(Task to carry out): From top to bottom, reproduce the listing without a single change.

(Data provided):
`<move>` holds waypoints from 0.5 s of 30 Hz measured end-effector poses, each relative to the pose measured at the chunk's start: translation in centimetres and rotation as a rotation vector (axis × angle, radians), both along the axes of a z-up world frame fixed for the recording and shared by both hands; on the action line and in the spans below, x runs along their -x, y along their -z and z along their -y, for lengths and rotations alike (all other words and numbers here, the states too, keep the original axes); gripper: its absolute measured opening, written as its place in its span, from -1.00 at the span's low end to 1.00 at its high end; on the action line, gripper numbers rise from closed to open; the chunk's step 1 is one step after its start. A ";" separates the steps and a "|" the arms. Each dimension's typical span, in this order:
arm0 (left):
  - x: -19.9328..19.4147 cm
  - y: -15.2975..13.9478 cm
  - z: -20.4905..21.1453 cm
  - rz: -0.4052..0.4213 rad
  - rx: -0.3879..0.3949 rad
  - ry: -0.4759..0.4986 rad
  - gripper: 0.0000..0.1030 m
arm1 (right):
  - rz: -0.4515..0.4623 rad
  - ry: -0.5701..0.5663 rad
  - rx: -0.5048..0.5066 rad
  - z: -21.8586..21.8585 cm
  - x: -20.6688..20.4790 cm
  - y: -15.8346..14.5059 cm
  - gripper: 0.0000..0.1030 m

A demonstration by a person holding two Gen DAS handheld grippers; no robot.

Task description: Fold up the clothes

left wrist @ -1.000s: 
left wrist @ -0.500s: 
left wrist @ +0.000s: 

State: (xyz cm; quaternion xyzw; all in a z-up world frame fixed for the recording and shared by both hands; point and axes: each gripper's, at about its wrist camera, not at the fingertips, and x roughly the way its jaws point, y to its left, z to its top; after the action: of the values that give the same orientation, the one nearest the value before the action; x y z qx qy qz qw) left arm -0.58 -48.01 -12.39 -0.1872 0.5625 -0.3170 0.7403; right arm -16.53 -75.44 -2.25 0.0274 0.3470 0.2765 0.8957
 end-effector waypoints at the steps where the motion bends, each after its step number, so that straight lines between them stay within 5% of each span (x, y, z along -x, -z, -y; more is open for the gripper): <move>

(Solution for this task):
`<move>` holds waypoints from 0.5 s of 30 Hz measured end-effector poses, each relative to the pose measured at the chunk's start: translation in centimetres and rotation as a rotation vector (axis × angle, radians), both along the axes of a z-up world frame fixed for the recording and shared by both hands; on the action line and in the spans below, x runs along their -x, y along their -z and z along their -y, for lengths and rotations alike (all other words and numbers here, the states too, keep the original axes); gripper: its absolute measured opening, written as its place in its span, from -1.00 at the span's low end to 1.00 at its high end; on the action line, gripper numbers rise from closed to open; the chunk's step 1 is one step after its start. A ";" separates the steps and a "|" the arms. Each dimension's typical span, in this order:
arm0 (left):
  - x: -19.9328..19.4147 cm
  - y: -15.2975..13.9478 cm
  - z: -20.4905..21.1453 cm
  - rz: -0.4052..0.4213 rad
  - rx: -0.3879..0.3949 rad
  - ry: -0.4759..0.4986 rad
  - gripper: 0.0000..0.1030 m
arm1 (right):
  - rz: -0.4515..0.4623 rad
  - ry: -0.5701..0.5663 rad
  - rx: -0.5048..0.5066 rad
  - z: -21.8586..21.8585 cm
  - x: -20.6688..20.4790 cm
  - y: -15.8346..14.5059 cm
  - gripper: 0.0000..0.1030 m

A demonstration by a person holding two Gen DAS handheld grippers; no robot.

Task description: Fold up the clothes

left wrist @ -1.000s: 
left wrist @ -0.500s: 
left wrist @ +0.000s: 

State: (xyz cm; quaternion xyzw; all in a z-up world frame fixed for the recording and shared by both hands; point and axes: each gripper's, at about its wrist camera, not at the fingertips, and x roughly the way its jaws point, y to its left, z to its top; after the action: of the values that give the same orientation, the one nearest the value before the action; x y z qx qy qz qw) left arm -0.58 -48.01 -12.39 -0.1872 0.5625 -0.3170 0.7403; right arm -16.53 -75.44 -2.25 0.0274 0.3470 0.2765 0.8957
 end-effector waypoints at the steps where the motion bends, each after its step number, so that straight lines between them stay within 5% of each span (x, y, z along -x, -z, -y; more is open for the gripper): <move>

Output for this exercise is complete.